Data to examine

+===+

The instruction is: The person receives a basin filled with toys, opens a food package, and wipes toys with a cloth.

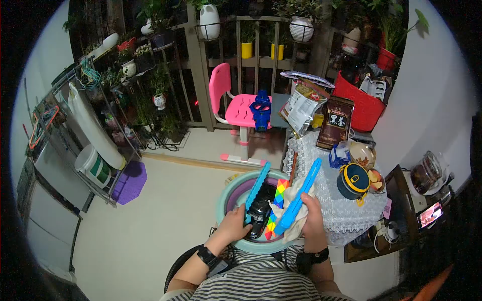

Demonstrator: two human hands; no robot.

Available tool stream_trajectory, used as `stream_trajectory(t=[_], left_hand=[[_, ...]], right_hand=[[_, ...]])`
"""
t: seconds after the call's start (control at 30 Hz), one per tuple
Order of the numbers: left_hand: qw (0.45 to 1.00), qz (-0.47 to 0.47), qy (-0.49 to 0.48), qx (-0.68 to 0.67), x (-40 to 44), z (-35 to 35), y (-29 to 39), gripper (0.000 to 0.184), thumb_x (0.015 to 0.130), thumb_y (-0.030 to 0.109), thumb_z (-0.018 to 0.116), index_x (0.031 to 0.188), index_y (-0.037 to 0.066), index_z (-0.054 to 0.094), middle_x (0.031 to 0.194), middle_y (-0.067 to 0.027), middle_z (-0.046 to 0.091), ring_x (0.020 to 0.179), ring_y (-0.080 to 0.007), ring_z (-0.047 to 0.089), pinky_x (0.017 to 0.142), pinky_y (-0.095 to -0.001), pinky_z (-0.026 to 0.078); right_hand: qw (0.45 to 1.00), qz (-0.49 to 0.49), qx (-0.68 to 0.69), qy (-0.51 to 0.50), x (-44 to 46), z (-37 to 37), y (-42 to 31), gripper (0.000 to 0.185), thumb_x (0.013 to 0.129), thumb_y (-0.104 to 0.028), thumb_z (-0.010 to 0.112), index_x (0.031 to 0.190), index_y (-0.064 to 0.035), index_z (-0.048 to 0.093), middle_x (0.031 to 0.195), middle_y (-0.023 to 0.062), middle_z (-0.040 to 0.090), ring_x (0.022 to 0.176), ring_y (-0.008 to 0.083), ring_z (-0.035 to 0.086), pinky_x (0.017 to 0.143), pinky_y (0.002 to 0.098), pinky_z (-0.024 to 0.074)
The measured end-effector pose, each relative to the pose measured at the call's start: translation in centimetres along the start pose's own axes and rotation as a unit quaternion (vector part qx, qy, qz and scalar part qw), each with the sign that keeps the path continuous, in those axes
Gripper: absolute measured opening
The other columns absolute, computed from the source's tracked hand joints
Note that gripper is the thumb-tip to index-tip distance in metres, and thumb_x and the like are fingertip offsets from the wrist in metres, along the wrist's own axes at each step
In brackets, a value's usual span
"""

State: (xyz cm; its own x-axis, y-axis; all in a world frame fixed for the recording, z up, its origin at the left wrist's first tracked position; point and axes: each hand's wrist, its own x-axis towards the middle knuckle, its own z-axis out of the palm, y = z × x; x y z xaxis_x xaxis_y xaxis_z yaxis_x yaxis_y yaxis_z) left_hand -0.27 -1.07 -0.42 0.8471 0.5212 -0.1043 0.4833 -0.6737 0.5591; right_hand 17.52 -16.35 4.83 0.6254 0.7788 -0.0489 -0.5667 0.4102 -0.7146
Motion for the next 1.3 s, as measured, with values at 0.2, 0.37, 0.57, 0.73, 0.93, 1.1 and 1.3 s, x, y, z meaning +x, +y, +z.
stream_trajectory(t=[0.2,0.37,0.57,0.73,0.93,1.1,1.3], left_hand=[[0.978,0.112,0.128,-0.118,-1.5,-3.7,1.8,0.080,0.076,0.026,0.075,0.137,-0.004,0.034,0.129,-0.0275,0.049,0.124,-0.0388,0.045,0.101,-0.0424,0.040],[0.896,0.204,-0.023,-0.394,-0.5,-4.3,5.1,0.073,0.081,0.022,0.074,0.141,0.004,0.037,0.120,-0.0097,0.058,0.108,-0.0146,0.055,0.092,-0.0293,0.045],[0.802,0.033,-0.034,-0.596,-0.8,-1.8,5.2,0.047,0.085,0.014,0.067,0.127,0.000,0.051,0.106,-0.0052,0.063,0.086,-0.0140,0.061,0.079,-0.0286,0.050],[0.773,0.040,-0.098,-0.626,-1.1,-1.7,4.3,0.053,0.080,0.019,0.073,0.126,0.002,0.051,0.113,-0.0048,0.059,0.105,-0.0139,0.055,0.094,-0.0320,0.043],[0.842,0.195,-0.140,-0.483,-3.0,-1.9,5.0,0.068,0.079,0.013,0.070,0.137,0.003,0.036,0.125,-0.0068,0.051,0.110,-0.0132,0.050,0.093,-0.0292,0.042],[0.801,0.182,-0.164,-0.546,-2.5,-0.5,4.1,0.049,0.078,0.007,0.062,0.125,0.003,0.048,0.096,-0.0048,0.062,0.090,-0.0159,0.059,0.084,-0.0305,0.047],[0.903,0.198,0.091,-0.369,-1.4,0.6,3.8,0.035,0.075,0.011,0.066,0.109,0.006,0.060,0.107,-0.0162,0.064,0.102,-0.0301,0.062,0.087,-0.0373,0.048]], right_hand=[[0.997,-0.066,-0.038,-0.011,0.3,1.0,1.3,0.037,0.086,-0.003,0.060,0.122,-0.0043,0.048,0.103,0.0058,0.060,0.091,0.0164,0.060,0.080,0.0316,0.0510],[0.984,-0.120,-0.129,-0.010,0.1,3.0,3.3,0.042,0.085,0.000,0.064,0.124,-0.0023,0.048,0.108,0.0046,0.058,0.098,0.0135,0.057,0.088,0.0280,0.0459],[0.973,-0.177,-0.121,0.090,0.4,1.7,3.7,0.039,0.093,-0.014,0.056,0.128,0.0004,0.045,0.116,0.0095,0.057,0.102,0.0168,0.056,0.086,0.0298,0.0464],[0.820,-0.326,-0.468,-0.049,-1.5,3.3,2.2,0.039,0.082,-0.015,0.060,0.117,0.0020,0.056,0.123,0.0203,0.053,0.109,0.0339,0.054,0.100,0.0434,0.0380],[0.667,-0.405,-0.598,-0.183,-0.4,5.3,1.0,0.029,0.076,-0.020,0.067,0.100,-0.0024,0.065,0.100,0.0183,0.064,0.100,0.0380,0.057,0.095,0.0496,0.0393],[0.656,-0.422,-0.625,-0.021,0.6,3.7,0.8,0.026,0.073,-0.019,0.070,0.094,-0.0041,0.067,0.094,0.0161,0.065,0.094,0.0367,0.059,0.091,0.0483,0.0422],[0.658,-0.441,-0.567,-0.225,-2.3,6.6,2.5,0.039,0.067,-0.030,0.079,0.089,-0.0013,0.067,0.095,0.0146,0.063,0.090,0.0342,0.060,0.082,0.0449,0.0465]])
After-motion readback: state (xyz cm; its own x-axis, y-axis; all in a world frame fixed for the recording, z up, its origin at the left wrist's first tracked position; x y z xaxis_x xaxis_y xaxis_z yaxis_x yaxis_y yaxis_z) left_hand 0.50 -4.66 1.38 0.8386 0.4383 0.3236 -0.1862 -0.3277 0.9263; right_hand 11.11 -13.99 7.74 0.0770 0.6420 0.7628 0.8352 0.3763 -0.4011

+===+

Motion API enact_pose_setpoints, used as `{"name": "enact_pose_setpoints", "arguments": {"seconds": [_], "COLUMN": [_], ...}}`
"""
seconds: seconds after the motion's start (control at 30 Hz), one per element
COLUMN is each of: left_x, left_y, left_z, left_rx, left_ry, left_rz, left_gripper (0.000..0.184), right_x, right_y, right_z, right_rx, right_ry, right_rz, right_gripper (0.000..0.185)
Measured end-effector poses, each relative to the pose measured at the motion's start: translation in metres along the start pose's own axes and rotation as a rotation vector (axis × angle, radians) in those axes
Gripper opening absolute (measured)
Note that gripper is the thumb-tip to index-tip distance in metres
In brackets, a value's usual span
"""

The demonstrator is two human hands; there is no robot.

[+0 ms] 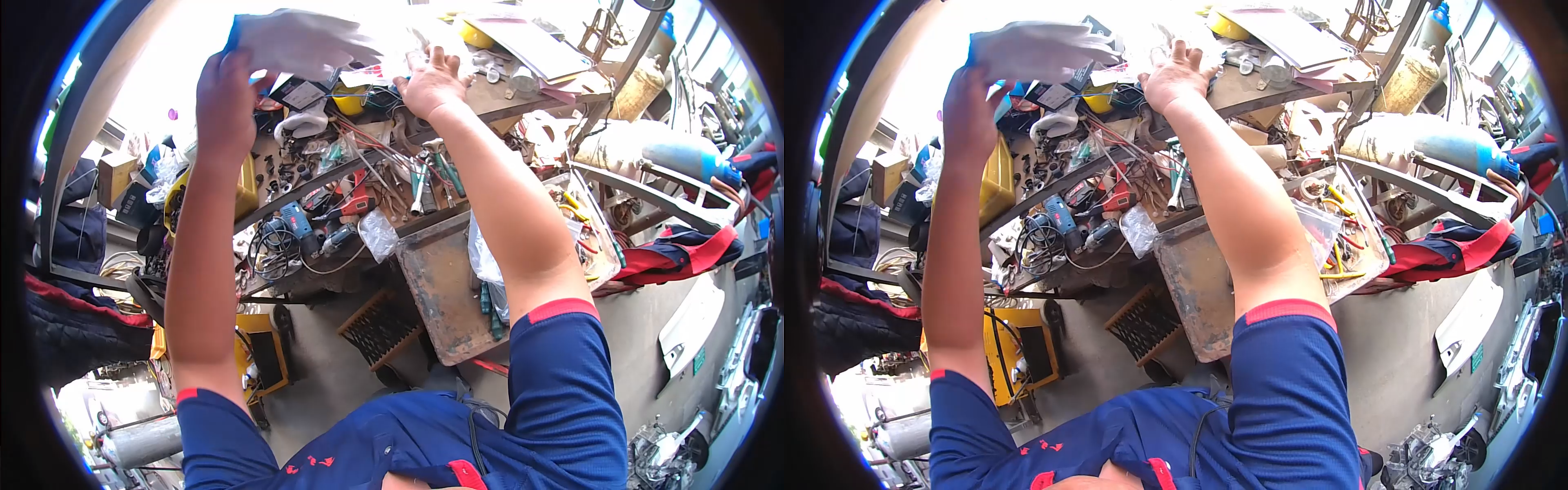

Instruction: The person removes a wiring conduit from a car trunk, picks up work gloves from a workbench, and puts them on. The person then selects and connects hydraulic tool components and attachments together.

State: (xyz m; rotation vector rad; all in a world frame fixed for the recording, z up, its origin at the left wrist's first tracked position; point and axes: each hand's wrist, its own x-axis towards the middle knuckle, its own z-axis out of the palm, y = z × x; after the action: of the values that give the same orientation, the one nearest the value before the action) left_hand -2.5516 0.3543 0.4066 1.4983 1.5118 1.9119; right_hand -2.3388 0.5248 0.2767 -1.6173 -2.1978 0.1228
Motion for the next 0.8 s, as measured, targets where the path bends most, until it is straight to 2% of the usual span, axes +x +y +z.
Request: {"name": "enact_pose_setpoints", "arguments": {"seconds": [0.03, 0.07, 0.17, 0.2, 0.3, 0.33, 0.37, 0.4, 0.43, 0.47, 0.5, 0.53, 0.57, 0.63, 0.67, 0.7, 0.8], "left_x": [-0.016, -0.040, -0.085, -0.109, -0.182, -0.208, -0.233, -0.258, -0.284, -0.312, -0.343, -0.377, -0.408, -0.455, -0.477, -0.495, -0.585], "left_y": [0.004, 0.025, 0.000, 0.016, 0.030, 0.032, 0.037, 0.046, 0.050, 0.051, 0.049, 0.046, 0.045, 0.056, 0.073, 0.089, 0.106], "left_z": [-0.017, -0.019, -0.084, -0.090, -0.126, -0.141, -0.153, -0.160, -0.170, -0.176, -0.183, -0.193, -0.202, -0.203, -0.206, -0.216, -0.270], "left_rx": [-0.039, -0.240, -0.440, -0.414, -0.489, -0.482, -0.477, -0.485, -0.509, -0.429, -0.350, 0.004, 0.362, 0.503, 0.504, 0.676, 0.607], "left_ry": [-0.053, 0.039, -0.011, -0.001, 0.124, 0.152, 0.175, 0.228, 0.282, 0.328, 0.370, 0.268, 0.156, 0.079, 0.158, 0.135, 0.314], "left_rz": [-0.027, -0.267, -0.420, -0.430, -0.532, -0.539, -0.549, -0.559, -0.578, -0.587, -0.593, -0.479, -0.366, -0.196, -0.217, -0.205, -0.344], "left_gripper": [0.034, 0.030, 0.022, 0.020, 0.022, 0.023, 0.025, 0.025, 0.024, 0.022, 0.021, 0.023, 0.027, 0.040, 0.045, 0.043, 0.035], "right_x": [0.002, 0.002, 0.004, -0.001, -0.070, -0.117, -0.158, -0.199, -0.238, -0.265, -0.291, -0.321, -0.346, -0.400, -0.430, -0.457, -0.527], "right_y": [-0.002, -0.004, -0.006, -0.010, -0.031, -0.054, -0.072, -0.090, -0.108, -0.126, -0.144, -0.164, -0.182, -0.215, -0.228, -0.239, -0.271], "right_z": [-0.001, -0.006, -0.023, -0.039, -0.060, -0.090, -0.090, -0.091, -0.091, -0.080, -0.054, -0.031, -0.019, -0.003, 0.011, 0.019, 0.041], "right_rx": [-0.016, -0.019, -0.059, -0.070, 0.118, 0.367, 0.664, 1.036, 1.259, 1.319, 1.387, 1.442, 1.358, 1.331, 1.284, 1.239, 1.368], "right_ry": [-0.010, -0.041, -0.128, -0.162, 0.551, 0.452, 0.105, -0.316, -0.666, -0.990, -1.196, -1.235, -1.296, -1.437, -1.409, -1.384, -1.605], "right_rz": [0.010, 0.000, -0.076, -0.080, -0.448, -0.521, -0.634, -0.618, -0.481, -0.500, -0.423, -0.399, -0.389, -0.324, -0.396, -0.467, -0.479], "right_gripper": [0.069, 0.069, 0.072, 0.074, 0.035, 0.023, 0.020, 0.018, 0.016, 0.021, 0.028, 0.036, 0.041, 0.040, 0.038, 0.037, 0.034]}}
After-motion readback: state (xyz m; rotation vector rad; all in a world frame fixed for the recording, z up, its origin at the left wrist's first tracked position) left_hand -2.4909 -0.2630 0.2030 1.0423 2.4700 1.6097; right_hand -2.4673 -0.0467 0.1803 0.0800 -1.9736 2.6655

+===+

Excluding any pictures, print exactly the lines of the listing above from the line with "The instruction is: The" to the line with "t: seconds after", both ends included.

Written response
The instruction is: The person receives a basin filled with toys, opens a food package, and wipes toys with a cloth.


Demonstrator: two human hands; no robot.

Available tool stream_trajectory, used as `stream_trajectory(t=[_], left_hand=[[_, ...]], right_hand=[[_, ...]])`
"""
t: seconds after the call's start (control at 30 Hz), one per tuple

Response complete; there is no more output.